*Problem statement*. Reproduce every entry precisely as written.

*Records for this exercise*.
★ ★ ★ ★ ★ ★ ★

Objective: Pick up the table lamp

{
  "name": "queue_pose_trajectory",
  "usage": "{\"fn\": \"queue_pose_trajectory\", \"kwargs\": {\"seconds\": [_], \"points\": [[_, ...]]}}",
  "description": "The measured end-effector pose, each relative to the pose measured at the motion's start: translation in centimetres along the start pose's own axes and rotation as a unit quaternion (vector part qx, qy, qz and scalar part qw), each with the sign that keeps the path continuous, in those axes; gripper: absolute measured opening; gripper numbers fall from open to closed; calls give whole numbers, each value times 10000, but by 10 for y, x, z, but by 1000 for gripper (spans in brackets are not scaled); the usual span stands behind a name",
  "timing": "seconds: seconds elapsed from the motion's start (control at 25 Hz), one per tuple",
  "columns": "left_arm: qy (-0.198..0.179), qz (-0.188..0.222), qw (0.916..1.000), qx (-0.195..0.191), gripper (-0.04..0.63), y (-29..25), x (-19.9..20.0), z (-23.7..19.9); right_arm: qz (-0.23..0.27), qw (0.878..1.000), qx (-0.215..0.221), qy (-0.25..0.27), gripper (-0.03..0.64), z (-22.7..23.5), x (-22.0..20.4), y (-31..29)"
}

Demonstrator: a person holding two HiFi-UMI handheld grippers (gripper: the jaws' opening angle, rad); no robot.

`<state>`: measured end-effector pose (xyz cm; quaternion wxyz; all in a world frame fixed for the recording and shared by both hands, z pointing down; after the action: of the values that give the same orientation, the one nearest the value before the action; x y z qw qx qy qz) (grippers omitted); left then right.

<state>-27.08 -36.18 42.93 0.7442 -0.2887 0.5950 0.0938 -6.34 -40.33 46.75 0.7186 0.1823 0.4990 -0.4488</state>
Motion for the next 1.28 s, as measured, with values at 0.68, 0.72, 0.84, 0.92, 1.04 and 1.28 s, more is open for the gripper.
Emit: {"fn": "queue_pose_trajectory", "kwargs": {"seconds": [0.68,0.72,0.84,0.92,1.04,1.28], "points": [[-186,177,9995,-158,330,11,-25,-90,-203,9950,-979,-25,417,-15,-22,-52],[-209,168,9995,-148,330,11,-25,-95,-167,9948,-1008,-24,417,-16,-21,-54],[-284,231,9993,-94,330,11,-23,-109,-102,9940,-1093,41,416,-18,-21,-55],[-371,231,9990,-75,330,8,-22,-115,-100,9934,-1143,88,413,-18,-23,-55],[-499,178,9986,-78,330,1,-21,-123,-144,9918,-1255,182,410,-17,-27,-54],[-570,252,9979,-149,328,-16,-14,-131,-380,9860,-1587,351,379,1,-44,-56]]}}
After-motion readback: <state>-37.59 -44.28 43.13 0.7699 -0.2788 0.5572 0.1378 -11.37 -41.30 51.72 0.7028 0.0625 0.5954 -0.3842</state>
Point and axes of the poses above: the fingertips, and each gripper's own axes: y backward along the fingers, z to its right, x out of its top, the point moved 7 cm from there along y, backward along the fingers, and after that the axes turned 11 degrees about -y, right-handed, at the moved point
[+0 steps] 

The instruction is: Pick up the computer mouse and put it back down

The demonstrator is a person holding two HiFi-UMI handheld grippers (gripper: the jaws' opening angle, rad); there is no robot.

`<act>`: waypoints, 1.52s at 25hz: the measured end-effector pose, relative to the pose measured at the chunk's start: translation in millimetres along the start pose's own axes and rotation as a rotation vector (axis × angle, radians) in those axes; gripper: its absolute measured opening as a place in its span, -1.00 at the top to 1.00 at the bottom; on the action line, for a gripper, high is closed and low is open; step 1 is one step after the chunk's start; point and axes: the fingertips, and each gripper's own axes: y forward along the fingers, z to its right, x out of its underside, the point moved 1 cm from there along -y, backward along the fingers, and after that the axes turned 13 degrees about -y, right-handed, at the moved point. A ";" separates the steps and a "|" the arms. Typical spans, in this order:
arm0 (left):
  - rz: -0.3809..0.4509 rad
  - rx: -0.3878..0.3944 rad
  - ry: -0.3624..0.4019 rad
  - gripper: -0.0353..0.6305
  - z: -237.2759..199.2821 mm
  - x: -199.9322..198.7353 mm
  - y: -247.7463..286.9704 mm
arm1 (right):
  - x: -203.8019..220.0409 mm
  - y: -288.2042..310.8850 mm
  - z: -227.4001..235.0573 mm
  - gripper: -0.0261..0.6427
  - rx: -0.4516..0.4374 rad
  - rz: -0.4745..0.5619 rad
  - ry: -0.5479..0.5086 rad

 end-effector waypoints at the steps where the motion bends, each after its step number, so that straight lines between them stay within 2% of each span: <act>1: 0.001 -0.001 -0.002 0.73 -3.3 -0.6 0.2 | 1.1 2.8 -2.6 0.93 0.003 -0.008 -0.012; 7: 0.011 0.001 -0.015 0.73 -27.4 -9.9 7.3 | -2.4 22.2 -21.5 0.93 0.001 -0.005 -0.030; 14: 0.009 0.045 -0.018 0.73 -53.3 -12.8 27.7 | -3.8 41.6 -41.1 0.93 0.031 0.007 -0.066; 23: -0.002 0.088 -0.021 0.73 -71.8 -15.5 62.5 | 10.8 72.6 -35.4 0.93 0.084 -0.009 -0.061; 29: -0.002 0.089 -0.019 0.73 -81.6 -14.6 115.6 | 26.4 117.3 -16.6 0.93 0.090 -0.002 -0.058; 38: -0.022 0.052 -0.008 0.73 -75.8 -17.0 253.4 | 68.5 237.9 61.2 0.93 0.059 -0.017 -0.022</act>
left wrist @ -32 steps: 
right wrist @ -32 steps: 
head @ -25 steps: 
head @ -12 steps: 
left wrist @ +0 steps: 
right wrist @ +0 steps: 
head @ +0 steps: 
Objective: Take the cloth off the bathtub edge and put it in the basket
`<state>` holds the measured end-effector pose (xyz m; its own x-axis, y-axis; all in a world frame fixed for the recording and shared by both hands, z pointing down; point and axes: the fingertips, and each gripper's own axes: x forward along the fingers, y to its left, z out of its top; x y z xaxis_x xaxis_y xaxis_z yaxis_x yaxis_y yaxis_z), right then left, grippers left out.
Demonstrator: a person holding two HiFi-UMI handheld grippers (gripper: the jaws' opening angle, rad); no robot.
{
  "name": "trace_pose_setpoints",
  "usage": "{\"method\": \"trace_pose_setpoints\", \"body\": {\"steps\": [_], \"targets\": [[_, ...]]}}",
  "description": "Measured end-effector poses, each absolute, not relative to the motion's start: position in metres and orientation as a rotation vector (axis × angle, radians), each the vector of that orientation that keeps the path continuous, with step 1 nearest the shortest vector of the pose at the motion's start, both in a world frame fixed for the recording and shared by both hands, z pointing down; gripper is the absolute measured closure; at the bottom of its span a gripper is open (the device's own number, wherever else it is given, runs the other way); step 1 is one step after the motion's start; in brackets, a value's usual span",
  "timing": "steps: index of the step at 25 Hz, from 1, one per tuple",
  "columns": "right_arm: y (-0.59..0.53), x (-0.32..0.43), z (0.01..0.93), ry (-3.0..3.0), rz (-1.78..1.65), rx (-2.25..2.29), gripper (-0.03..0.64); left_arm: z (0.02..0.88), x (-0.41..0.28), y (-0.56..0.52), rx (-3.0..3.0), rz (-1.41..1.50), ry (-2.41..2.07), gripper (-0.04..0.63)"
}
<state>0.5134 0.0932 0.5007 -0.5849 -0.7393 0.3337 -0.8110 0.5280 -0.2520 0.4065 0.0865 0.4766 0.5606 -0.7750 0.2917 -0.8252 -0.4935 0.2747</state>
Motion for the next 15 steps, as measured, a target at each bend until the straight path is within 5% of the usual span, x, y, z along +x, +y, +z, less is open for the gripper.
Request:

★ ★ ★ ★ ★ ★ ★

*Result below*.
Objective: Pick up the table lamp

{
  "name": "queue_pose_trajectory",
  "usage": "{\"fn\": \"queue_pose_trajectory\", \"kwargs\": {\"seconds\": [_], \"points\": [[_, ...]]}}",
  "description": "The measured end-effector pose, each relative to the pose measured at the motion's start: translation in centimetres along the start pose's own axes and rotation as a unit quaternion (vector part qx, qy, qz and scalar part qw), each with the sign that keeps the path continuous, in those axes; gripper: absolute measured opening; gripper numbers fall from open to closed; calls give whole numbers, each value times 10000, but by 10 for y, x, z, but by 1000 for gripper (spans in brackets are not scaled); the usual span stands behind a name",
  "timing": "seconds: seconds elapsed from the motion's start (control at 25 Hz), one per tuple",
  "columns": "left_arm: qy (-0.198..0.179), qz (-0.188..0.222), qw (0.916..1.000), qx (-0.195..0.191), gripper (-0.04..0.63), y (-29..25), x (-19.9..20.0), z (-23.7..19.9); right_arm: qz (-0.23..0.27), qw (0.878..1.000), qx (-0.215..0.221), qy (-0.25..0.27), gripper (-0.03..0.64), z (-22.7..23.5), x (-22.0..20.4), y (-31..29)"
}

Demonstrator: a person holding two HiFi-UMI handheld grippers (gripper: the jaws' opening angle, rad); no robot.

`<state>`: measured end-effector pose (xyz cm; quaternion wxyz; all in a world frame fixed for the recording and shared by both hands, z pointing down; after the action: of the values that give the same orientation, the one nearest the value before the action; x y z qw qx qy qz) (grippers omitted); left then right.

<state>-27.08 -36.18 42.93 0.7442 -0.2887 0.5950 0.0938 -6.34 -40.33 46.75 0.7186 0.1823 0.4990 -0.4488</state>
Motion for the next 1.28 s, as measured, with values at 0.68, 0.72, 0.84, 0.92, 1.04 and 1.28 s, more is open for the gripper.
Emit: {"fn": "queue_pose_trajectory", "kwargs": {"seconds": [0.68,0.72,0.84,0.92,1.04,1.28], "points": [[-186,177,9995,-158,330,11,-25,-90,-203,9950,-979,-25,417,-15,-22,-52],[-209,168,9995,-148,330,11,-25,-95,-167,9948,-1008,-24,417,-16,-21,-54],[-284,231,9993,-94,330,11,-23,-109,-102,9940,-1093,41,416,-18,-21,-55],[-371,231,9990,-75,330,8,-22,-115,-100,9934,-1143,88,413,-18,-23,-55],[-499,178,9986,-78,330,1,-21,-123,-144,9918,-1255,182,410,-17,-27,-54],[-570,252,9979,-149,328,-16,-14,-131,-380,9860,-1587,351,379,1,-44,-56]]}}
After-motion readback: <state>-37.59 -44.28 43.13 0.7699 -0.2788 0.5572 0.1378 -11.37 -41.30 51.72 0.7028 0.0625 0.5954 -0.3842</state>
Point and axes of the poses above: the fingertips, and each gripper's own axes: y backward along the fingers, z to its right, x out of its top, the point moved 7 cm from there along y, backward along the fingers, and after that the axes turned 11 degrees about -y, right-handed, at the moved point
[+0 steps] 

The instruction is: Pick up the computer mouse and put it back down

The demonstrator is a person holding two HiFi-UMI handheld grippers (gripper: the jaws' opening angle, rad); there is no robot.

`<act>`: waypoints, 1.52s at 25hz: the measured end-effector pose, relative to the pose measured at the chunk's start: translation in millimetres along the start pose's own axes and rotation as a rotation vector (axis × angle, radians) in those axes; gripper: its absolute measured opening as a place in its span, -1.00 at the top to 1.00 at the bottom; on the action line, for a gripper, high is closed and low is open; step 1 is one step after the chunk's start; point and axes: the fingertips, and each gripper's own axes: y forward along the fingers, z to its right, x out of its underside, the point moved 1 cm from there along -y, backward along the fingers, and after that the axes turned 13 degrees about -y, right-handed, at the moved point. A ";" separates the steps and a "|" the arms. Typical spans, in this order:
arm0 (left):
  - rz: -0.3809..0.4509 rad
  - rx: -0.3878..0.3944 rad
  - ry: -0.3624..0.4019 rad
  - gripper: -0.0353..0.6305
  - z: -237.2759..199.2821 mm
  - x: -199.9322..198.7353 mm
  - y: -247.7463..286.9704 mm
arm1 (right):
  - x: -203.8019..220.0409 mm
  - y: -288.2042..310.8850 mm
  - z: -227.4001..235.0573 mm
  - gripper: -0.0261..0.6427
  - rx: -0.4516..0.4374 rad
  - rz: -0.4745..0.5619 rad
  - ry: -0.5479..0.5086 rad

 end-effector waypoints at the steps where the motion bends, each after its step number, so that straight lines between them stay within 2% of each span: <act>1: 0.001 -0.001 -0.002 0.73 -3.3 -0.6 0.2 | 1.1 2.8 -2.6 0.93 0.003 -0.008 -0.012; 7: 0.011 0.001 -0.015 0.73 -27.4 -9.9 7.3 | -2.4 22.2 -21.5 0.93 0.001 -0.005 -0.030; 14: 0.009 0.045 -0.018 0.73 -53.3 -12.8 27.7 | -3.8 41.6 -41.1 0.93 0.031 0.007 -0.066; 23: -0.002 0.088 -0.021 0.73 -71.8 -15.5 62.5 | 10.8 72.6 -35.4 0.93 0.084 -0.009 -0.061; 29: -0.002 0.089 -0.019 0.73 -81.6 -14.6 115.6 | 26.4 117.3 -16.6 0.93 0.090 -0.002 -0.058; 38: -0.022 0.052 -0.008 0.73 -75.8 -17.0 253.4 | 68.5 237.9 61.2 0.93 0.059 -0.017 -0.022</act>
left wrist @ -32 steps: 
right wrist @ -32 steps: 
head @ -25 steps: 
head @ -12 steps: 
left wrist @ +0 steps: 
right wrist @ +0 steps: 
head @ +0 steps: 
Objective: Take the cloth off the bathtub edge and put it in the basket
`<state>` holds the measured end-effector pose (xyz m; its own x-axis, y-axis; all in a world frame fixed for the recording and shared by both hands, z pointing down; point and axes: the fingertips, and each gripper's own axes: x forward along the fingers, y to its left, z out of its top; x y z xaxis_x xaxis_y xaxis_z yaxis_x yaxis_y yaxis_z), right then left, grippers left out.
Demonstrator: a person holding two HiFi-UMI handheld grippers (gripper: the jaws' opening angle, rad); no robot.
{
  "name": "trace_pose_setpoints",
  "usage": "{\"method\": \"trace_pose_setpoints\", \"body\": {\"steps\": [_], \"targets\": [[_, ...]]}}",
  "description": "Measured end-effector poses, each absolute, not relative to the motion's start: position in metres and orientation as a rotation vector (axis × angle, radians), each the vector of that orientation that keeps the path continuous, with step 1 nearest the shortest vector of the pose at the motion's start, both in a world frame fixed for the recording and shared by both hands, z pointing down; gripper is the absolute measured closure; at the bottom of its span a gripper is open (the device's own number, wherever else it is given, runs the other way); step 1 is one step after the motion's start; in brackets, a value's usual span",
  "timing": "steps: index of the step at 25 Hz, from 1, one per tuple",
  "columns": "right_arm: y (-0.59..0.53), x (-0.32..0.43), z (0.01..0.93), ry (-3.0..3.0), rz (-1.78..1.65), rx (-2.25..2.29), gripper (-0.03..0.64); left_arm: z (0.02..0.88), x (-0.41..0.28), y (-0.56..0.52), rx (-3.0..3.0), rz (-1.41..1.50), ry (-2.41..2.07), gripper (-0.04..0.63)"
}
<state>0.5134 0.0932 0.5007 -0.5849 -0.7393 0.3337 -0.8110 0.5280 -0.2520 0.4065 0.0865 0.4766 0.5606 -0.7750 0.2917 -0.8252 -0.4935 0.2747</state>
Motion for the next 15 steps, as measured, a target at each bend until the straight path is within 5% of the usual span, x, y, z along +x, +y, +z, less is open for the gripper.
Request:

The answer given above is complete.